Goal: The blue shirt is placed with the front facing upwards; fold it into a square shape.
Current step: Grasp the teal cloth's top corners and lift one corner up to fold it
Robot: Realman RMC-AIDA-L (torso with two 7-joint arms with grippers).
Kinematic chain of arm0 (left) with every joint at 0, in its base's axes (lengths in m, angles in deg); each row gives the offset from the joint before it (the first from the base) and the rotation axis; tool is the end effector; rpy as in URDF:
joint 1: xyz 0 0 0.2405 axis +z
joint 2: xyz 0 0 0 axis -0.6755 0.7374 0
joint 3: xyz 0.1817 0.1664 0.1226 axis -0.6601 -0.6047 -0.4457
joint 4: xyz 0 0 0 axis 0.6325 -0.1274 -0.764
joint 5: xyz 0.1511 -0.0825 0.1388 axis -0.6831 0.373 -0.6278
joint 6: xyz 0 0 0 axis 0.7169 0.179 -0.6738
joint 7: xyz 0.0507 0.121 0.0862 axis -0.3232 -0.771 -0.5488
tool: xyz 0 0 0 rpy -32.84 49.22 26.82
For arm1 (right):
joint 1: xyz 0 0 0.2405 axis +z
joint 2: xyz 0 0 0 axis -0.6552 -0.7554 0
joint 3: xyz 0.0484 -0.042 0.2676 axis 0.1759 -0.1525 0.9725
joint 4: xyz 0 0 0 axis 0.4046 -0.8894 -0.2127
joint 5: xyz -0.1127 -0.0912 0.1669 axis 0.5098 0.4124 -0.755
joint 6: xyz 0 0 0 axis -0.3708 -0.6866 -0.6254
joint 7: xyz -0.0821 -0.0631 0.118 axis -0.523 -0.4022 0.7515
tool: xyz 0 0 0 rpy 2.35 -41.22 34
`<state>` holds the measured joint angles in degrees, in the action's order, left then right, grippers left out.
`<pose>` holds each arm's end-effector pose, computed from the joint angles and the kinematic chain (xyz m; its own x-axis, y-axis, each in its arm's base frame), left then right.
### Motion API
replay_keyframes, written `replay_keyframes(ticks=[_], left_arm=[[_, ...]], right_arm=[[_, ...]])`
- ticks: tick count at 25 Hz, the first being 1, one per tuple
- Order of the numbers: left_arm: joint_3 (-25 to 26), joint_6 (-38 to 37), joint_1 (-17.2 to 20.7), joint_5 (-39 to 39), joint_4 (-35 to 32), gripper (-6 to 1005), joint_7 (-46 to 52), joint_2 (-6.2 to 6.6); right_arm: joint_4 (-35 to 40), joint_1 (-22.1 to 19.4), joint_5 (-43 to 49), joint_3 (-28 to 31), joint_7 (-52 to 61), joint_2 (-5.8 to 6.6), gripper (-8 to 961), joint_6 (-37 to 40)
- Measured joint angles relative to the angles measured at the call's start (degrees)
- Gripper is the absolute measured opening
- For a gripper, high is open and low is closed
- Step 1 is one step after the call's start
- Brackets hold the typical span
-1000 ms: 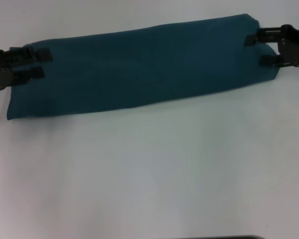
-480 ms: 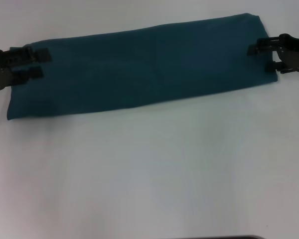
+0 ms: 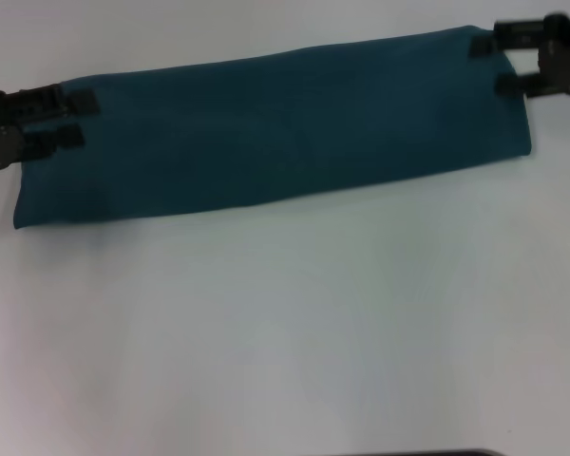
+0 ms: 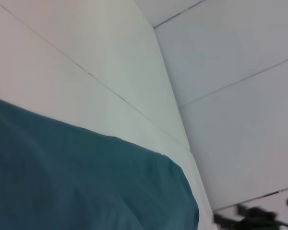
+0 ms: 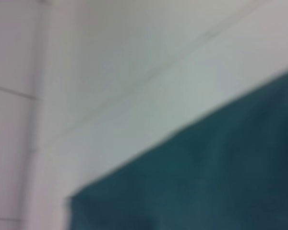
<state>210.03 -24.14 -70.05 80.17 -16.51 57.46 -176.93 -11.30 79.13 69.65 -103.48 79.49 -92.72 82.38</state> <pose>-0.3129 0.3421 0.0591 0.0493 0.8753 0.4810 0.9337 -0.2114 0.2889 0.2999 0.4152 0.0658 -0.0172 -0.9026 -0.4301 -0.9901 -0.0445 0.1331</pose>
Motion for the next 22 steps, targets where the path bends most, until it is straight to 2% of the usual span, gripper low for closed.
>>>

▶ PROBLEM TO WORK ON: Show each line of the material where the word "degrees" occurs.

▶ SOLUTION FOR THIS TASK:
`<state>` holds the measured joint angles in degrees, in the action's order, left then right, grippers left out.
- Measured joint angles relative to the angles measured at the call's start (degrees)

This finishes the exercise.